*** Supplied data ***
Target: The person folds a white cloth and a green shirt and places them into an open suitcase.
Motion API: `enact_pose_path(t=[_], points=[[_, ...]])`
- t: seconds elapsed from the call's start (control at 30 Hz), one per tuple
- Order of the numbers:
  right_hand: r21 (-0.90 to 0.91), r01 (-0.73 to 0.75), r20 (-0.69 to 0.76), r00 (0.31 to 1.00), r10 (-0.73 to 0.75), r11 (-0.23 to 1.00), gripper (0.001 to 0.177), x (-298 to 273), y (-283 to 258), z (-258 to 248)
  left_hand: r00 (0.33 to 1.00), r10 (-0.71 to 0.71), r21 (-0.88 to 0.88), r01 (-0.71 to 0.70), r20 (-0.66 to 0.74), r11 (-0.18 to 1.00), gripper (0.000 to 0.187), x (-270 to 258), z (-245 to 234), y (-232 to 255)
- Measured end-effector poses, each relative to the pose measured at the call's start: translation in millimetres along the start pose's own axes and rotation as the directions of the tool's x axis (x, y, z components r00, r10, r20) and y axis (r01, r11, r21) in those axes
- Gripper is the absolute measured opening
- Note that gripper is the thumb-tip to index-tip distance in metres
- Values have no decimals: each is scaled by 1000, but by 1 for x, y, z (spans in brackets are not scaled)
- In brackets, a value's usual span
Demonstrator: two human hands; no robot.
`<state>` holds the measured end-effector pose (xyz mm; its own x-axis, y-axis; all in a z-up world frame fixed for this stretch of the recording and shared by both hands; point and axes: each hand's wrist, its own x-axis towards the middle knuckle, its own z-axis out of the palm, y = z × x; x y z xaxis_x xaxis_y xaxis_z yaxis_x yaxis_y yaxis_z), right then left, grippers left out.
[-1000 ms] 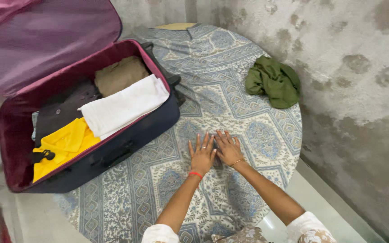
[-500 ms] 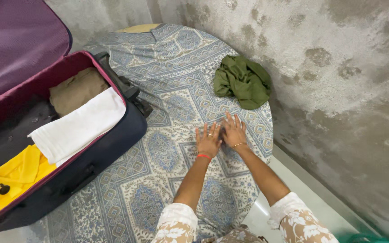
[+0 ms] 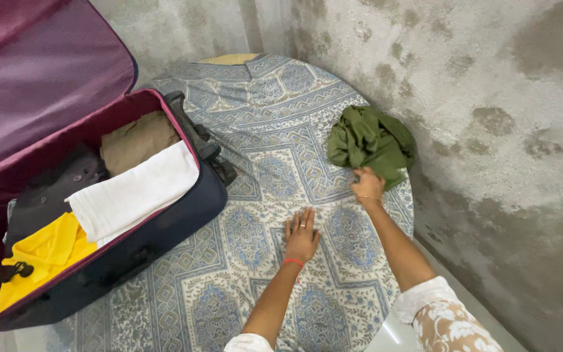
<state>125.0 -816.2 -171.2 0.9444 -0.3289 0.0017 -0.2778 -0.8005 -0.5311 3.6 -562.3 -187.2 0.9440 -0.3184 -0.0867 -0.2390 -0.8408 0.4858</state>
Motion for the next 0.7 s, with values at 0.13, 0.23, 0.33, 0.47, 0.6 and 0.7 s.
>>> enact_pose_path(t=[0.13, 0.23, 0.33, 0.47, 0.6, 0.7], points=[[414, 193, 85, 965, -248, 890, 17, -54, -30, 29, 952, -299, -638, 194, -59, 745, 64, -11, -4, -5], [674, -16, 434, 817, -379, 738, 17, -135, -57, 45, 894, -432, -986, 157, 121, 50, 61, -18, -9, -16], [743, -160, 586, 625, -516, 650, 18, -224, -81, 46, 888, -241, -896, 309, 392, -318, 59, -51, -18, -46], [716, -271, 688, 434, -582, 644, 25, -289, -84, 21, 790, -37, -788, 605, 612, -114, 49, -113, -21, -79], [756, -111, 556, 630, -542, 646, 27, -311, -67, 4, 872, -87, -843, 436, 483, -315, 44, -145, -39, -91], [589, 243, 122, 916, -382, 771, 37, -300, -38, -10, 892, -134, -854, 355, 431, -381, 40, -168, -84, -104]])
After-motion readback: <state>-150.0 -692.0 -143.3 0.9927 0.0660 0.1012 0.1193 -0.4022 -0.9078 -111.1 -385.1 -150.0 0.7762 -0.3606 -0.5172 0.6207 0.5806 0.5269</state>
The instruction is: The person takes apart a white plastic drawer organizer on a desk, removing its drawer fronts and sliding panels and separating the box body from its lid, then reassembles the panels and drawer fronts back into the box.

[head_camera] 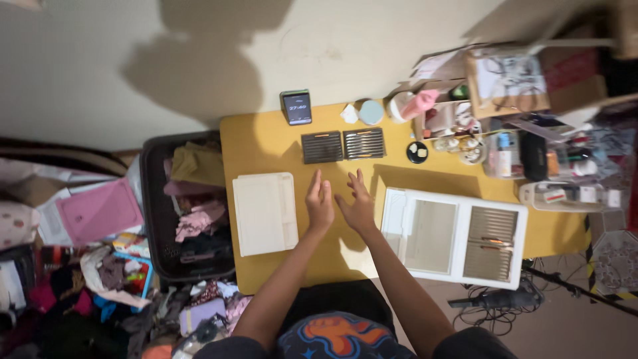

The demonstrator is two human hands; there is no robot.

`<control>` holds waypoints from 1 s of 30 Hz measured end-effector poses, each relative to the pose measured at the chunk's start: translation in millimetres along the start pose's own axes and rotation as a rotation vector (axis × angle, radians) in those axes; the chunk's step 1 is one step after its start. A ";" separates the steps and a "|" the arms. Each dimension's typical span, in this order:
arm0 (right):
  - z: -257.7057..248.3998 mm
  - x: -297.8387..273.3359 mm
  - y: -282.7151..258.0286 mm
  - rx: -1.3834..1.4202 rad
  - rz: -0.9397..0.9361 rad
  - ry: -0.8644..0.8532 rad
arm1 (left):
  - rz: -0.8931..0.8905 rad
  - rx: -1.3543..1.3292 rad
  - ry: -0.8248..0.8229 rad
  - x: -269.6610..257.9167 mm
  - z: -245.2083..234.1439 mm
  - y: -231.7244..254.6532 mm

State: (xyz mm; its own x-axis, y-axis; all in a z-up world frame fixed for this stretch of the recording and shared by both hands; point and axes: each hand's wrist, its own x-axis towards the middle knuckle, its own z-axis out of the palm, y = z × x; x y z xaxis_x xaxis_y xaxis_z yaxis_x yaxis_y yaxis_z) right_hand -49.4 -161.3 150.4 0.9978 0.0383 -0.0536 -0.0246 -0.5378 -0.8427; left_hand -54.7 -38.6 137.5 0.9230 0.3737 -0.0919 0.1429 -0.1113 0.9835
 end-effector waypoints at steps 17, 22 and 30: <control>-103.5 -185.5 -52.3 0.058 0.019 0.460 | -0.022 -0.349 -0.482 -126.6 -4.1 45.4; -127.6 -232.5 -47.1 0.019 0.047 0.632 | 0.008 -0.302 -0.593 -156.2 10.3 49.4; -168.8 -270.0 -21.0 -0.011 0.066 0.756 | 0.008 -0.238 -0.672 -189.5 44.9 33.9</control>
State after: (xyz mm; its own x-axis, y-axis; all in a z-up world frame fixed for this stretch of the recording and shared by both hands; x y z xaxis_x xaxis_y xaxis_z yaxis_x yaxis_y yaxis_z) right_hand -308.0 -302.5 273.0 0.7645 -0.5797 0.2819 -0.0888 -0.5280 -0.8446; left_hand -208.7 -154.6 181.3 0.9553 -0.2830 -0.0852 0.1236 0.1209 0.9849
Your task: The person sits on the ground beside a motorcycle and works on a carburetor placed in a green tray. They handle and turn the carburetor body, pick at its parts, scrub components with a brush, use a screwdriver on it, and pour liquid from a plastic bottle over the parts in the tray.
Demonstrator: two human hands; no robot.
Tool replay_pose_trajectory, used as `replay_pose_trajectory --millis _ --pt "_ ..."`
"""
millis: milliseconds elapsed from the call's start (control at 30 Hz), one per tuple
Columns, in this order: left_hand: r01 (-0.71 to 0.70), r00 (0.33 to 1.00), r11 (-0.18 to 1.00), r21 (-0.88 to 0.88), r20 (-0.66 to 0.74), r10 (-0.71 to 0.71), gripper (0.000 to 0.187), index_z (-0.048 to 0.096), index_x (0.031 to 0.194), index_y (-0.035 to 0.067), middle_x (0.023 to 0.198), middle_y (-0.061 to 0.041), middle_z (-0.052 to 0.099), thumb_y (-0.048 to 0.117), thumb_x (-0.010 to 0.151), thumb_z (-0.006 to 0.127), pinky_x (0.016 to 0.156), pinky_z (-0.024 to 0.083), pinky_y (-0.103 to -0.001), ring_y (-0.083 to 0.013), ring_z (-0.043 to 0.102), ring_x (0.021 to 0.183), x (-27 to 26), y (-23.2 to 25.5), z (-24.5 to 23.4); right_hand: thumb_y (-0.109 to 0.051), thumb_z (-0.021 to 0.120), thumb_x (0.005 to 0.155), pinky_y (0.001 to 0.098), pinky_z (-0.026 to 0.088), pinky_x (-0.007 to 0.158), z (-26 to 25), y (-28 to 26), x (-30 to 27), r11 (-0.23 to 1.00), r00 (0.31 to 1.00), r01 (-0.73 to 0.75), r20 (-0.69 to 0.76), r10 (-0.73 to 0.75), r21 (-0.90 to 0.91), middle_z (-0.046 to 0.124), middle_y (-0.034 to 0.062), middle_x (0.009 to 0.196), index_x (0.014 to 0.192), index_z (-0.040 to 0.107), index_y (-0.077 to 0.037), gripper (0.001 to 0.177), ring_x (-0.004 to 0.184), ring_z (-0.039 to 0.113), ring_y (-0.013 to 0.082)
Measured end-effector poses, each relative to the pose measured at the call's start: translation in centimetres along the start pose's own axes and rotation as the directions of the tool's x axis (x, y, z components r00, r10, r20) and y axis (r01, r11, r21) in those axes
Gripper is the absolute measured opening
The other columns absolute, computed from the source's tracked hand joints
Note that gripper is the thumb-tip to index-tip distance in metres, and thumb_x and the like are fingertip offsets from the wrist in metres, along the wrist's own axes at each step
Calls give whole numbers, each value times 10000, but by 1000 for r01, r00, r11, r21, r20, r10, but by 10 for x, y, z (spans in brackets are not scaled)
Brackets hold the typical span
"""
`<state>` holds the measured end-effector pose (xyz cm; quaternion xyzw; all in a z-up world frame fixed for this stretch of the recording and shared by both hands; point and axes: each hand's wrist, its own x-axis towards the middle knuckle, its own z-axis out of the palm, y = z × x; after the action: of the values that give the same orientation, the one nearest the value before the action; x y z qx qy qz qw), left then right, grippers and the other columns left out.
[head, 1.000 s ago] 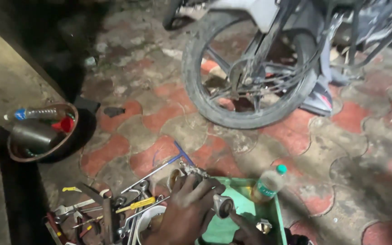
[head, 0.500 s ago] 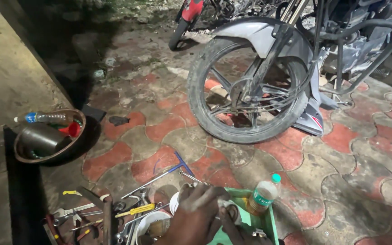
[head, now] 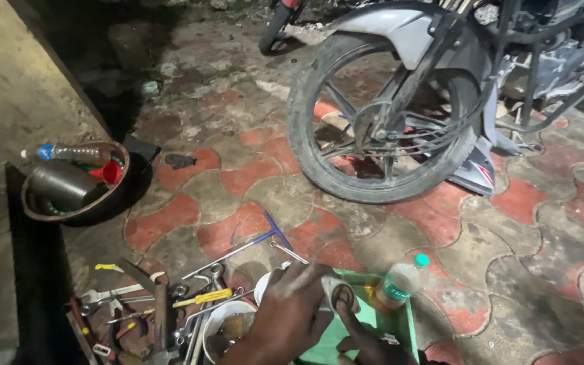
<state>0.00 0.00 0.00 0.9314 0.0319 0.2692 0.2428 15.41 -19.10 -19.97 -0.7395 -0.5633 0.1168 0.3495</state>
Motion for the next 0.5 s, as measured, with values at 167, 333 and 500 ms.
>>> replay_pose_trajectory --millis 167,333,500 --pt "341 940 935 -98 24 -340 480 632 1208 67 1063 -152 662 186 764 772 830 535 -484 -391 651 992 9 -5 -12 -143 745 896 276 615 579 1 33 -20 858 967 -128 -131 220 497 816 33 875 1158 804 -119 270 585 729 110" --pt "379 896 836 -397 -67 -438 346 661 1199 78 1057 -83 749 226 897 743 845 568 -354 -210 739 964 10 -29 -25 -228 885 845 274 508 650 20 110 -53 919 878 -376 -269 395 121 633 58 717 786 648 -26 317 612 557 133" --pt "364 792 640 -677 -138 -595 301 678 1154 47 967 -42 728 190 896 737 739 561 -291 -111 668 835 12 -49 -35 -48 719 836 325 514 597 3 45 -11 496 785 -407 15 620 768 710 30 831 897 697 -6 78 686 630 147"
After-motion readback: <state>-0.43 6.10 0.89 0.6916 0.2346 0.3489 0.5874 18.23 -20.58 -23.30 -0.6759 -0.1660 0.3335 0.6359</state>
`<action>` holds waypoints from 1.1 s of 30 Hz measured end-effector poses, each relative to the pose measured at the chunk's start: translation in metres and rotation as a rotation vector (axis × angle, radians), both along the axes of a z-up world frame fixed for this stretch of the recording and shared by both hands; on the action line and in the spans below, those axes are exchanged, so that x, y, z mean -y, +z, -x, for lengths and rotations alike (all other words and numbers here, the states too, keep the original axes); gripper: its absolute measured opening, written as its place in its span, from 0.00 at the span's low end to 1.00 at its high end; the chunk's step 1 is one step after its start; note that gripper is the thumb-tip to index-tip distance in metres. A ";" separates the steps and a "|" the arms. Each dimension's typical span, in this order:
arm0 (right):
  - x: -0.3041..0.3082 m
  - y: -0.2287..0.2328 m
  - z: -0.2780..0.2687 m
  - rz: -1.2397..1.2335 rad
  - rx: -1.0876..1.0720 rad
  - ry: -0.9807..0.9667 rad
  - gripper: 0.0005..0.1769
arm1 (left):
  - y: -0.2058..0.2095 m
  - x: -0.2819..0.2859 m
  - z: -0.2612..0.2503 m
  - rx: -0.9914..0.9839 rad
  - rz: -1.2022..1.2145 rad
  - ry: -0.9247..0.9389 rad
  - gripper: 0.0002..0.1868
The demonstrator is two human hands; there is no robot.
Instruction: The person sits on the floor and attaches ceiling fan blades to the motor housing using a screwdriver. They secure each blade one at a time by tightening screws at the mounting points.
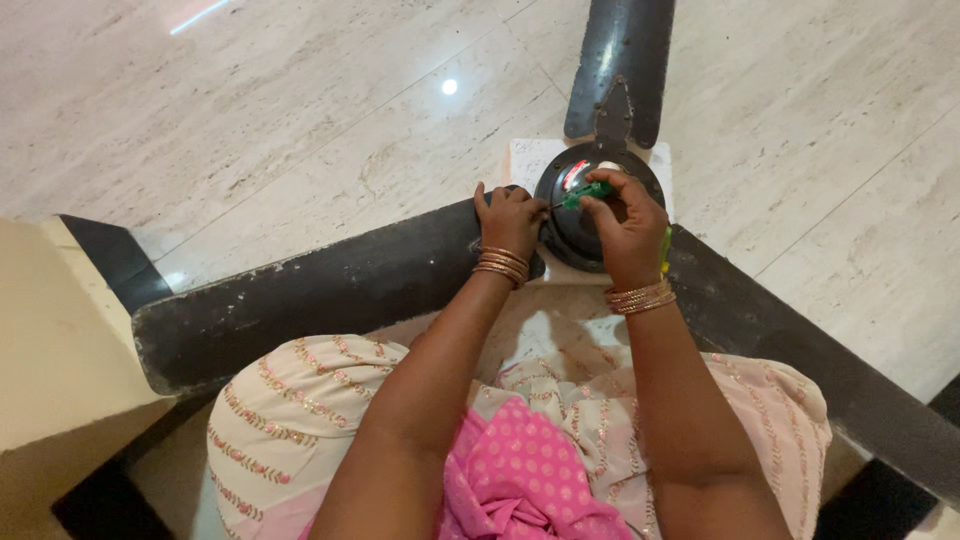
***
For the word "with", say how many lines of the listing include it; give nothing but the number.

3